The Cape Byron Marine Park caters to both commercial and recreational uses including fishing, swimming, diving, walking, and other beach activities.[3]

Ecology[edit]

Cape Byron Marine Park is situated in Northern New South Wales which experiences a sub-tropical climate.[1] The monthly average sea temperature fluctuates between 27.1 degrees in February and 21.6 degrees in July. [4] The Cape Byron Marine Park is also impacted by the East Australian Current (EAC), which transports warm water currents into temperate zones.[5] The presence of the EAC plays an important role in transporting tropical flora and fauna into southern hemisphere temperate zones. The Cape Byron Marine Park is located on the Eastern Overlap Zone where warm waters form the north converge with cooler waters from the south.[1] The local marine habitats include exposed and sheltered sandy beaches, rocky shores, rocky reefs, submerged pinnacles, small rocky islands, coral communities, riverine estuaries, coastal creeks and lakes, and sandy seabed habitats.[6] The Major ecosystems in the Cape Byron Marine Park are Estuaries, Rocky Shores and Platforms, Sub tidal Reefs and Emergent Rocks and Islands, Sandy beaches, and Open Oceans.

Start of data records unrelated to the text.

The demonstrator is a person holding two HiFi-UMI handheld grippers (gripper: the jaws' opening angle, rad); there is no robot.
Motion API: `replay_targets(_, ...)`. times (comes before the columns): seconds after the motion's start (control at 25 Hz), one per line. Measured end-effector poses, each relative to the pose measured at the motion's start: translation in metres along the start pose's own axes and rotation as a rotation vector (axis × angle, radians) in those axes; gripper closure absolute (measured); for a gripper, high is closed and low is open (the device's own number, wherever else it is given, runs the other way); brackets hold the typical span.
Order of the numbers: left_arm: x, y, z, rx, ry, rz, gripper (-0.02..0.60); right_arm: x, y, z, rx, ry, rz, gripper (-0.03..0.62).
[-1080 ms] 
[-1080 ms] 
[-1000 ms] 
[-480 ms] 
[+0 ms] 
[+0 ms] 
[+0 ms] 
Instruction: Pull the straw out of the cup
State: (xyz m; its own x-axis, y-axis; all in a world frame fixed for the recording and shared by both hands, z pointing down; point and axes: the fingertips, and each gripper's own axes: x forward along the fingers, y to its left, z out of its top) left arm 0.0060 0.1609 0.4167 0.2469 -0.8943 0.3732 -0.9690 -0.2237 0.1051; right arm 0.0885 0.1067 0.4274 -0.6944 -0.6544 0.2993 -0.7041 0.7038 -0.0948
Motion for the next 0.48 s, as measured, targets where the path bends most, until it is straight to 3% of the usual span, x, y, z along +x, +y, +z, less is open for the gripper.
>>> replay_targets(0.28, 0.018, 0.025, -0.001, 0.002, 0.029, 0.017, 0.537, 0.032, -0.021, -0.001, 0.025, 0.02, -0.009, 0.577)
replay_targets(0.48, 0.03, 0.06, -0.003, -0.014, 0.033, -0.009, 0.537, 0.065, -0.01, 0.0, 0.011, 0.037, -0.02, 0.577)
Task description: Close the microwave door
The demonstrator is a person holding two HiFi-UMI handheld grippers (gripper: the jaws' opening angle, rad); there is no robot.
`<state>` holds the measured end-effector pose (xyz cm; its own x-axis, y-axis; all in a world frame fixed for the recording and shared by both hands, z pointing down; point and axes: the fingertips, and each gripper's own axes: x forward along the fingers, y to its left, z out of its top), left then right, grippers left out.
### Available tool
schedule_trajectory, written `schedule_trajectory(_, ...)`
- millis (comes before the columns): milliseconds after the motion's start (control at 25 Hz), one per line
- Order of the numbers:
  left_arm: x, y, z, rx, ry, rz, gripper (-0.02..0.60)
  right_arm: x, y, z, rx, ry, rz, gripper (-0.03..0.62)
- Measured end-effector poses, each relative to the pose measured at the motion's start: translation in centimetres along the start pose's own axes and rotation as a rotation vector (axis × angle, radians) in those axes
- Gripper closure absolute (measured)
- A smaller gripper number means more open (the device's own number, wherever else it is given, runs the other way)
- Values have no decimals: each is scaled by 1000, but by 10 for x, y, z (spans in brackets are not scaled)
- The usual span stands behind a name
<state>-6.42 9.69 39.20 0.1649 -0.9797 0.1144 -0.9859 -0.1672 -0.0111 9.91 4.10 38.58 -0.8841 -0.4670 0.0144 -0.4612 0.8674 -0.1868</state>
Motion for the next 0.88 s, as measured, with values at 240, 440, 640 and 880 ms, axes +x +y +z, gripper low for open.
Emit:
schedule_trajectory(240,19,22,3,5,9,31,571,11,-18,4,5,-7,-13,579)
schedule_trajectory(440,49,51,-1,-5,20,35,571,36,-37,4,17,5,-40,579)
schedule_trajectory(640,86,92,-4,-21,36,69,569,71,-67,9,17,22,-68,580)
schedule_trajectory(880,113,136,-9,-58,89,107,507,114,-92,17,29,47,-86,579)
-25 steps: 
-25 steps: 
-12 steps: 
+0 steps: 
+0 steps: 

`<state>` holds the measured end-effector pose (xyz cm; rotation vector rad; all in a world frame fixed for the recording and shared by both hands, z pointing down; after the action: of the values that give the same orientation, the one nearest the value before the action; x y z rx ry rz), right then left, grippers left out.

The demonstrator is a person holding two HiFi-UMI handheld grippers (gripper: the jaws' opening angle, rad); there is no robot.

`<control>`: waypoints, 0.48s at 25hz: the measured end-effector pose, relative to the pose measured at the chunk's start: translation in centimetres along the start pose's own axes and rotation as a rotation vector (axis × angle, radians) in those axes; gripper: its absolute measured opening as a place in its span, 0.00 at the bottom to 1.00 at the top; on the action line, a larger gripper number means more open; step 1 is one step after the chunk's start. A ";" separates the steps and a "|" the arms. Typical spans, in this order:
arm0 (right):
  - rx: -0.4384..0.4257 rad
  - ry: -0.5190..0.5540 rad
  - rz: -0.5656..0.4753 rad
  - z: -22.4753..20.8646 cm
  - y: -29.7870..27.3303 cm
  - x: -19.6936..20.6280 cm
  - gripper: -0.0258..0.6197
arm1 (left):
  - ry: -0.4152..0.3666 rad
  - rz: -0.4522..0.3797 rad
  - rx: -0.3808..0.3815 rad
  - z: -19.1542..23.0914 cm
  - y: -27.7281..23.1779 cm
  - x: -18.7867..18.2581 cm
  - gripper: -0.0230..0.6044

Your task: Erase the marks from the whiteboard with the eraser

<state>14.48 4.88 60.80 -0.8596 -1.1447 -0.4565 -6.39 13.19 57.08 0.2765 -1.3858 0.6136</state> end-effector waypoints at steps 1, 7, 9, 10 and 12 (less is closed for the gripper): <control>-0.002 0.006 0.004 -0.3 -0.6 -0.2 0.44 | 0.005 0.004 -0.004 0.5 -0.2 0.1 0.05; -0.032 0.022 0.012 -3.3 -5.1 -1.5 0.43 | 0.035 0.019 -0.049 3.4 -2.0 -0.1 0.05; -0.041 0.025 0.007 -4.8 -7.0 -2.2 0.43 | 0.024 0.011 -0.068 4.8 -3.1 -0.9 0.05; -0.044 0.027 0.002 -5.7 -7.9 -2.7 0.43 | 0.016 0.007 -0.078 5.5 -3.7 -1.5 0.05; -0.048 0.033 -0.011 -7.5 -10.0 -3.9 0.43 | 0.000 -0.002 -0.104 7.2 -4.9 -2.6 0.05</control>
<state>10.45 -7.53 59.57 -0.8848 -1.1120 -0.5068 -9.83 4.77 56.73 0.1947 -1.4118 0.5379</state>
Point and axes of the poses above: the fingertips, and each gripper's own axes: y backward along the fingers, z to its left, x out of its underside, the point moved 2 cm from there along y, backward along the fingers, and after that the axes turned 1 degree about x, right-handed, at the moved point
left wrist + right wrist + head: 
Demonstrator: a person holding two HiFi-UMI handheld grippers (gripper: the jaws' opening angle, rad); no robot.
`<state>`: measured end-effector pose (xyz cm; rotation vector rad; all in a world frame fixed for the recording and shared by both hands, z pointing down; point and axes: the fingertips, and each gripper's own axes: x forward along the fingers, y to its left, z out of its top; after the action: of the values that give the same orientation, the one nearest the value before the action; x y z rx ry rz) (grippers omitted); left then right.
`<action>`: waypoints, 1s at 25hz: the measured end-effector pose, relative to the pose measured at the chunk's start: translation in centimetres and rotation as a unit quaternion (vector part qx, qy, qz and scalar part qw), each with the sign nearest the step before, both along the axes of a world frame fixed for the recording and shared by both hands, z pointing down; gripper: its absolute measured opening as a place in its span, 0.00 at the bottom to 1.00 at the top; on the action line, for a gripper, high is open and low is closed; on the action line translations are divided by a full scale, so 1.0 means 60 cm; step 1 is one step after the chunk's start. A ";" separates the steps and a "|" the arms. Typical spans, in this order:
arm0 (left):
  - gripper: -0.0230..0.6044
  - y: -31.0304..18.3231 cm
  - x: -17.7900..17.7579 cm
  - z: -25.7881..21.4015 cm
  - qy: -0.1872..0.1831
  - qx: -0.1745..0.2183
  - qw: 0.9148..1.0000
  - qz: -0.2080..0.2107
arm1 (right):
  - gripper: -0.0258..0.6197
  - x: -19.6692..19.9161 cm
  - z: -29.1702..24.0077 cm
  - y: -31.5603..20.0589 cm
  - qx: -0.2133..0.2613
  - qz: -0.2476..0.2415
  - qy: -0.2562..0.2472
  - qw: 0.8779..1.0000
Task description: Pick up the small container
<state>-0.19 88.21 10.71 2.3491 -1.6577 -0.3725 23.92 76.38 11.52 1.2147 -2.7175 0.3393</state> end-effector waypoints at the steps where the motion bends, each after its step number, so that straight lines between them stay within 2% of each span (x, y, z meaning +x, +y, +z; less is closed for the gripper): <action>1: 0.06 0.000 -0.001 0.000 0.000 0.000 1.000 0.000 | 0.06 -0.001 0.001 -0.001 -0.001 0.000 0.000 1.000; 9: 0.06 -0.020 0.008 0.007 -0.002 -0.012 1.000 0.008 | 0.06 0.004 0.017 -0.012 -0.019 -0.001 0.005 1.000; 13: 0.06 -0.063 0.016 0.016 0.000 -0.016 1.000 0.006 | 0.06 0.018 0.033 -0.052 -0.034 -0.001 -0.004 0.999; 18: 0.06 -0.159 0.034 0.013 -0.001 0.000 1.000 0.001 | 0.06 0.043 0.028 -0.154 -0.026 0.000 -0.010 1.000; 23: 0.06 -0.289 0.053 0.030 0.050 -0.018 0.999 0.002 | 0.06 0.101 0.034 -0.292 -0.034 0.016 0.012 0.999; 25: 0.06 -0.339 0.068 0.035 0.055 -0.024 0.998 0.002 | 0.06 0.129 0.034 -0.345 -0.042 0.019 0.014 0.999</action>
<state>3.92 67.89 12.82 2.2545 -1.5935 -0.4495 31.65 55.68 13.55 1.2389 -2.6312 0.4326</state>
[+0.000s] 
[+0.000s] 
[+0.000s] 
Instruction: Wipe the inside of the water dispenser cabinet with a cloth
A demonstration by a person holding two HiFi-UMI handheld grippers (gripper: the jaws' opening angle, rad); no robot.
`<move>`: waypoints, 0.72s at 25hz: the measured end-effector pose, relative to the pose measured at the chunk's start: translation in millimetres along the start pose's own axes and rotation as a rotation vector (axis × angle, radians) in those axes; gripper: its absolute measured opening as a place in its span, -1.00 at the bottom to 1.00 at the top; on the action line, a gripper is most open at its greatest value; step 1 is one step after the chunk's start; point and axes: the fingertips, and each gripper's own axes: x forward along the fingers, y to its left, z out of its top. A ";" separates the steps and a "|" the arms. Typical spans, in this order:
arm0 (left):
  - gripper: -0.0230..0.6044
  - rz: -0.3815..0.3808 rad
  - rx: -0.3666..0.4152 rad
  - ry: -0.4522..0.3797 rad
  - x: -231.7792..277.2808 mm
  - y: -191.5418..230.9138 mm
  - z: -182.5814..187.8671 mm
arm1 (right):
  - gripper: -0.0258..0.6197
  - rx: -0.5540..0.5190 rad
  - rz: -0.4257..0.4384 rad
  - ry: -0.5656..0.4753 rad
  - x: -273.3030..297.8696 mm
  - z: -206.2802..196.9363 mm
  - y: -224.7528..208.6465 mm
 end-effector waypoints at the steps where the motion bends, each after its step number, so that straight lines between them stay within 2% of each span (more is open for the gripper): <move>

Estuaries are located where freshwater creeks and rivers meet the sea. There are three estuaries in the Cape Byron Marine Park which are of two basic types- mature barrier estuaries (Brunswick River) and saline lagoons and coastal creeks (Belongil Creek and Tallow Creek).[6] Rocky Shores and Platforms are found at various sites within the Cape Byron Marine Park, including Lennox Head, Broken Head and Cape Byron. The notable rocky shores/platforms are the moat at Lennox head, the intertidal boulder foreshore at Lennox Point, the flat rock around Broken Head.[1] Subtidal Reefs and Emergent Rocks and Islands are found throughout the Cape Byron Marine Park. The major sub tidal reefs and emergent rocks and islands are the Cocked Hat Rocks (Inshore emergent rocks and islands), Julian Rocks (Offshore Emergent Rocks and Islands), Middle Reef and Wilsons Reef (Inshore Shallow Reefs), Mackerel Boulder- Spot X and Cape Pinnacle ( Offshore Shallow Reef) and the Deep Reef within the Marine Park.[1]

Sandy Beaches habitats are made up of intertidal beach and surf zones. The beaches within the Cape Byron Marine Park include: Tyagarah Beach, Belongil Beach, Main Beach, Clarks Beach, Tallow Beach, Seven Mile Beach, Wategos, Little Wategos, Kings, Brays and Whites Beaches.[1]

Subtidal Soft Substrate of the Cape Byron Marine Park consist of muddy, sandy and gravelly seafloors.[1]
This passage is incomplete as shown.